The oldest animal sperm was discovered to date in 100-million-year-old amber


A 100 million-year-old chunk of amber has revealed the oldest specimen of animal sperm, and each individual cell is growing longer.

Even more impressive, this giant sperm – many times larger than human sperm – comes from a shrimp-like crustacean that is smaller than a poppy.

Just 0.6 millimeters shy, this ancient beleve still belongs to a living class of microcrystesians, known as ostracodes, which are famous for sperm ten times larger than themselves.

This may seem impossible, but when these microscopic cells are penetrated and become entangled in small balls, they can travel easily through the female reproductive tract, preventing other small tangles in competition.

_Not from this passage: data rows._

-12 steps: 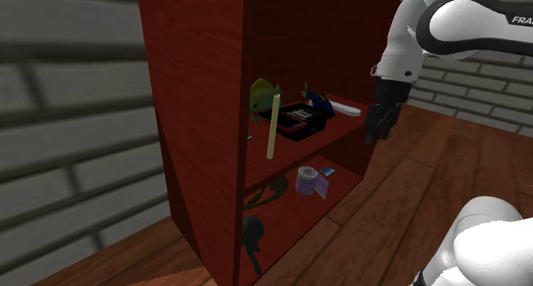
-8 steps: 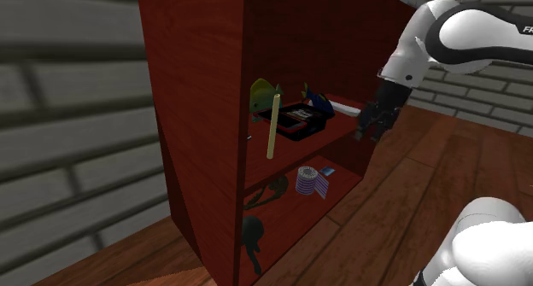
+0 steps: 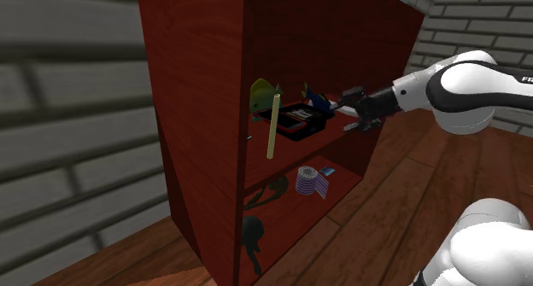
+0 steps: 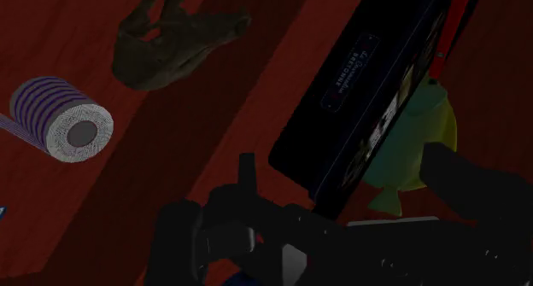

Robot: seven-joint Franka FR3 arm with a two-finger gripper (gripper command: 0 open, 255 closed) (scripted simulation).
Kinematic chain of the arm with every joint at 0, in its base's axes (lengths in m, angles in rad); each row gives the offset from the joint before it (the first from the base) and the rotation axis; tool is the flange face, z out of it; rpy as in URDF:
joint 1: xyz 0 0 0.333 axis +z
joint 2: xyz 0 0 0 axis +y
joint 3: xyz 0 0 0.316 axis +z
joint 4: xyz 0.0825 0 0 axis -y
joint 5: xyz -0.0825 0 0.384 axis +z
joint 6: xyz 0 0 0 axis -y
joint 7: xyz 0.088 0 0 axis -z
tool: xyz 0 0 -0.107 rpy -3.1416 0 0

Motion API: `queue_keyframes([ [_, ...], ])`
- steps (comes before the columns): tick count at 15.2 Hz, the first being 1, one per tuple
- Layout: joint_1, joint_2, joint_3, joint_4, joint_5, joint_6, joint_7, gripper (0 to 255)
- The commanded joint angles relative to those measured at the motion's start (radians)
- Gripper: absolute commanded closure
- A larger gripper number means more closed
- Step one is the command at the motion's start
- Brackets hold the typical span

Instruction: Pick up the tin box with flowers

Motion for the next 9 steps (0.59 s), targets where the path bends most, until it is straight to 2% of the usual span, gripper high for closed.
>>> queue_keyframes([
  [1, 0.054, 0.003, 0.033, -0.077, 0.164, 0.328, 0.032, 0],
  [2, 0.122, 0.029, 0.029, -0.099, 0.25, 0.506, 0.028, 0],
  [3, 0.171, 0.047, 0.017, -0.105, 0.291, 0.603, 0.021, 0],
  [9, 0.311, 0.067, -0.07, -0.167, 0.31, 0.746, -0.036, 0],
])
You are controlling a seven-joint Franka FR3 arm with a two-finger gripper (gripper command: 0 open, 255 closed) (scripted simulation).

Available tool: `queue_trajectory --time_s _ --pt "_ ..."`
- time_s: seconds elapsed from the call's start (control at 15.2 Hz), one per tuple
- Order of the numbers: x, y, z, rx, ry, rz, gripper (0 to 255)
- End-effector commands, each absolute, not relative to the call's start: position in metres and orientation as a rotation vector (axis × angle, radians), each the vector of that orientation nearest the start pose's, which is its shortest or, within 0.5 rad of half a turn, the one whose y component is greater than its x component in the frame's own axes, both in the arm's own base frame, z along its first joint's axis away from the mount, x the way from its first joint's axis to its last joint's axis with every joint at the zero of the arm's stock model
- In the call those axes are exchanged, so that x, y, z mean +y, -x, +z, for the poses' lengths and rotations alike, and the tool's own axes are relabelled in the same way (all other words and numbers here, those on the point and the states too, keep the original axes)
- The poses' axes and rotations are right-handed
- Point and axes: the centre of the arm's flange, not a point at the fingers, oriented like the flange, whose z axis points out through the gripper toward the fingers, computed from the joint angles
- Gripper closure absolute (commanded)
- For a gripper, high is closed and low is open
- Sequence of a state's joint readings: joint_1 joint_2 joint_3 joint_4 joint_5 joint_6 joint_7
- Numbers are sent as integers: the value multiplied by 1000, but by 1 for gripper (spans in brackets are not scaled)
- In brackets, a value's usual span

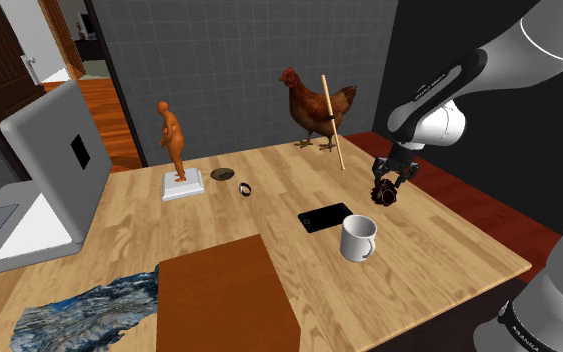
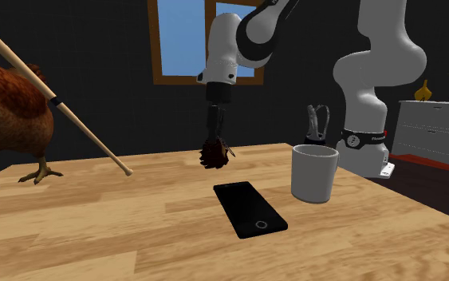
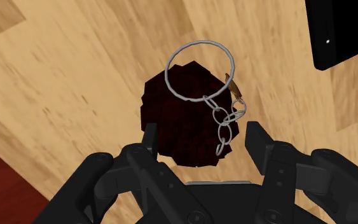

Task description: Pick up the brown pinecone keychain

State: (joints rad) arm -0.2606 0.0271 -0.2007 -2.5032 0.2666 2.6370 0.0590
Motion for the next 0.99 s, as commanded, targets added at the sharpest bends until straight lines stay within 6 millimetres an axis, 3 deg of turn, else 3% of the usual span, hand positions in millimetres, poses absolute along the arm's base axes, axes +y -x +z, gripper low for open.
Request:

Amber piece studied showing the position of the specimens. (Wang et al., Proceedings B, 2020)

Using micro-CT scanners, researchers have now revealed 39 of their ancient crustacean relatives, all in a single slice of amber. Even more surprising is that this frozen community still has some of the same reproductive properties that we still see in the ostracode, including the giant sperm.

Not only were their ancient relatives found with similar male ‘clasp’, these fossilized bodies also included sperm pumps, eggs and – all female receptacles filled with sperm.

“The fact that the female’s semicircles are in an extended state due to being filled with spermatozoa indicates that successful copulation occurred shortly before the animals were trapped in the mole,” the author writes.

It is impossible to measure individual cells in these complex masses, the authors admit, but they state that the minimum sperm are at least 200 μm long (0.2 mm). It is at least one third of the length of the entire body of an ancient creature.

It is also the oldest specimen of animal sperm by a long shot. While other ostracode fossils dating back one hundred million years have shown signs of giant reproductive organs, we have not laid our hands on actual specimens before this time.

In 2014, 16 million years old freshwater oestrodes discovered in a cave in Australia were found to contain sperm 1.2 million long. But the new specimen discovered in Myanmar is 83 million years old. In fact, it doubles the age of the oldest unequal fossil animal sperm.

All of the time, it seems that Ostracode reproduction has remained largely the same – “a paramount example of evolutionary stagnation,” as the author states.

During sexual reproduction, both ancient and modern ostracods probably use their fifth limbs as ‘hooks’ to hold onto women. Once they have a grip, they can insert their erectile tissue and pump an “extraordinarily long but immature sperm”, pushing it into two long sperm ducts in the female body.

Once these sperm reach the seminal duodenum, the authors think that they begin to settle in “systematic combinations”, so that they can start fertilizing the eggs.

Screen shot 2020 09 15 to 2.48.17 pmAncient ostracode sperm in a female. (Wang et al., Proceedings B, 2020)

While this may seem cliché at first, some of the smallest organisms on Earth produce the largest sperm. When women have sex with more than one partner, sperm must be countered; Scientists think that large units may be more profitable. That said, giant sperm – as in ostrodods – come at a higher price for both men and women.

First and foremost, their sexual machinery simply has to grow up, and already for such a small animal, this is a serious trade-off. Some modern species devote a third of their body volume to reproduction alone.

As such, it remains a mystery as to how and when these giant traits evolved. Direct evidence is indeed rare. While crustaceans cool the shale that supersedes the rich fossil record, the detection of soft soft tissue in the fossils is rare.

This discovery is indeed remarkable, not only because amber has preserved soft tissue from many individuals for a hundred million years, but also because of all the similarities.

“Male claspers, sperm pumps, hemipenes, and female sperm eclipse with giant sperm of fossil ostracods, suggesting that reproductive behavioral behavior, which is associated with considerable morphological changes, has been unchanged for at least 100 million years.” The author writes.

The study was published in Proceedings of the Royal Society B: Biological Sciences.